I say pussy-whipped pansy because he blows up all his suits just because Pepper tells him to despite how shitty of an idea (not to mention an extremely wasteful and expensive decision) it is and takes out his arc reactor to basically really ram home the fact that he isn't Iron Man anymore.

But that was the whole point of the movie. The single theme and issue was "Does the suit make the man, or does the man make the suit?" Tony even says it himself at the very end. You can take away his toys, you can take away his suits, and none of it matters because at the end of the day, everything that really makes Iron Man Iron Man comes from who Tony is as a person. Without him, the suit is just a suit.

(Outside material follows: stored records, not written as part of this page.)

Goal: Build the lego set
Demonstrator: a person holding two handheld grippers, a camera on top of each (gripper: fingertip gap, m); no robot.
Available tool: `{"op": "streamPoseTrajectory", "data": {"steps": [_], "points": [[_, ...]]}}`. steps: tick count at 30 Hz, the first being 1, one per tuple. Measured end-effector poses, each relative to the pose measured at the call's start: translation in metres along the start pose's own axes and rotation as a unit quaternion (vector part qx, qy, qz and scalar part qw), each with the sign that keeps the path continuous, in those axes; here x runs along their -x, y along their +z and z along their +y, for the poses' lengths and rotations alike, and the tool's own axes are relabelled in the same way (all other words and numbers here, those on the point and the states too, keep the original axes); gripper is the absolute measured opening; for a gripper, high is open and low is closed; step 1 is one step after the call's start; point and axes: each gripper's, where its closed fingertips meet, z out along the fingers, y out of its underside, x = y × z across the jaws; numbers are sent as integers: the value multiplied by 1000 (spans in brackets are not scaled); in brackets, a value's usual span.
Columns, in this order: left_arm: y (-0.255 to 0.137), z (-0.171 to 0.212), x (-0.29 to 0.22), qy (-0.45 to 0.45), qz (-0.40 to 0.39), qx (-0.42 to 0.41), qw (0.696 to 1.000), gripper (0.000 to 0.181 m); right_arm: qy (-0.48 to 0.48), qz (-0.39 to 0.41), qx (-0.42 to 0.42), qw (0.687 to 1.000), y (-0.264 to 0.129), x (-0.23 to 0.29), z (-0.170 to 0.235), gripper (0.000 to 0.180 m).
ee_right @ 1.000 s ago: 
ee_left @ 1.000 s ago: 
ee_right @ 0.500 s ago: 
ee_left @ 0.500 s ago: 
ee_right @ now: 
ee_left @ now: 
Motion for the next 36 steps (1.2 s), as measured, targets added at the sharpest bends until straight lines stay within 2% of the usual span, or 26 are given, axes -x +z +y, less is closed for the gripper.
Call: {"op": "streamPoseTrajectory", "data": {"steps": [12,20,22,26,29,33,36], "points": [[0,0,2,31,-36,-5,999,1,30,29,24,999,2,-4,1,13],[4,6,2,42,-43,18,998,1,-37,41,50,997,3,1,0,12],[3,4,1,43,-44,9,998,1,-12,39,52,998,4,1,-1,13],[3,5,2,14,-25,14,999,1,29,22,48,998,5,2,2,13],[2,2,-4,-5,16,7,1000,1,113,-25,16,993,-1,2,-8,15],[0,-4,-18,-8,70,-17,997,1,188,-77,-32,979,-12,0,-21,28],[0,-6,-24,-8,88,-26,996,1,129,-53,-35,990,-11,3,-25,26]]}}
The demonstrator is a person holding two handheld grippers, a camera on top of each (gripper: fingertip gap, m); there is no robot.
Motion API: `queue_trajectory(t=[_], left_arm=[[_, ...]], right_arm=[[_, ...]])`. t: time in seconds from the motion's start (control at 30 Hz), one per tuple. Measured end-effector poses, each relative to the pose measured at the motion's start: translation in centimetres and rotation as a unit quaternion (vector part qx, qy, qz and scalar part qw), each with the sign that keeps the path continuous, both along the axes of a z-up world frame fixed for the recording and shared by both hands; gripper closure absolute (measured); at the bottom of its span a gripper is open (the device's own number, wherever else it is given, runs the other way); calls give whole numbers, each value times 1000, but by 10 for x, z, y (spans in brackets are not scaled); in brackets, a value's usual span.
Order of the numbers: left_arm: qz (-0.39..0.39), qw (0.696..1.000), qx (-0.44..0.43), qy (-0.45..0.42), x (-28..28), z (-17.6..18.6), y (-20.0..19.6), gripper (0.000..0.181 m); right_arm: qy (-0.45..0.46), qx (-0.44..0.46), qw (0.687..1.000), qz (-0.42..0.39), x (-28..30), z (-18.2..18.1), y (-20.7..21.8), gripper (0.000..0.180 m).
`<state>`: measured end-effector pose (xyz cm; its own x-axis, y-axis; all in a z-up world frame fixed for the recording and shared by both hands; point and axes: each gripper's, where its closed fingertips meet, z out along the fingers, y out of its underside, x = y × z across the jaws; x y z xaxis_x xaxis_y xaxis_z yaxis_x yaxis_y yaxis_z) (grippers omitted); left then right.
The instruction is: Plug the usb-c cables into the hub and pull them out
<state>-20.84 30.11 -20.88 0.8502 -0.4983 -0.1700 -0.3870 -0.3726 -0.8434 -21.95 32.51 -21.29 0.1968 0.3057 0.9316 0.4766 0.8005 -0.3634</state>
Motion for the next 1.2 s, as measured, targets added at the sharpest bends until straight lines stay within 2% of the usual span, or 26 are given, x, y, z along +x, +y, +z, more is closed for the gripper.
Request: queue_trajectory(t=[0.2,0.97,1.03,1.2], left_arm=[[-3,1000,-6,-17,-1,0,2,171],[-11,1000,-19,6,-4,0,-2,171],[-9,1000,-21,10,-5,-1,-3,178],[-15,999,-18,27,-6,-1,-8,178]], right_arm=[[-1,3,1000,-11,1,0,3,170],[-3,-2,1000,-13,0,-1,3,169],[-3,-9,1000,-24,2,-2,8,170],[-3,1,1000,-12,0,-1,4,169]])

Offline MathimTopic starter

Re: Marvel Vs. DC on the Silver Screen
« Reply #35 on: August 15, 2014, 10:24:20 AM »
They failed to make the point effective or accurate, is what I'm saying. As if to justify the failure at the end, they shoehorn in this phony self-discovering epiphany. It's as pathetic as the Hail to the King bluff to gloss over the glaring mistakes and oversights.

Blade, Ghost Rider and a few others are already back in Marvel Studios' pocket and I'm wondering how that's all going to work. In a world monitored by SHIELD you'd think things like vampires and demons would be difficult to justify only now starting to come onto their radar. Maybe they're waiting for Doctor Strange's movie before they start allowing these supernatural things to come out of the woodwork in a big way.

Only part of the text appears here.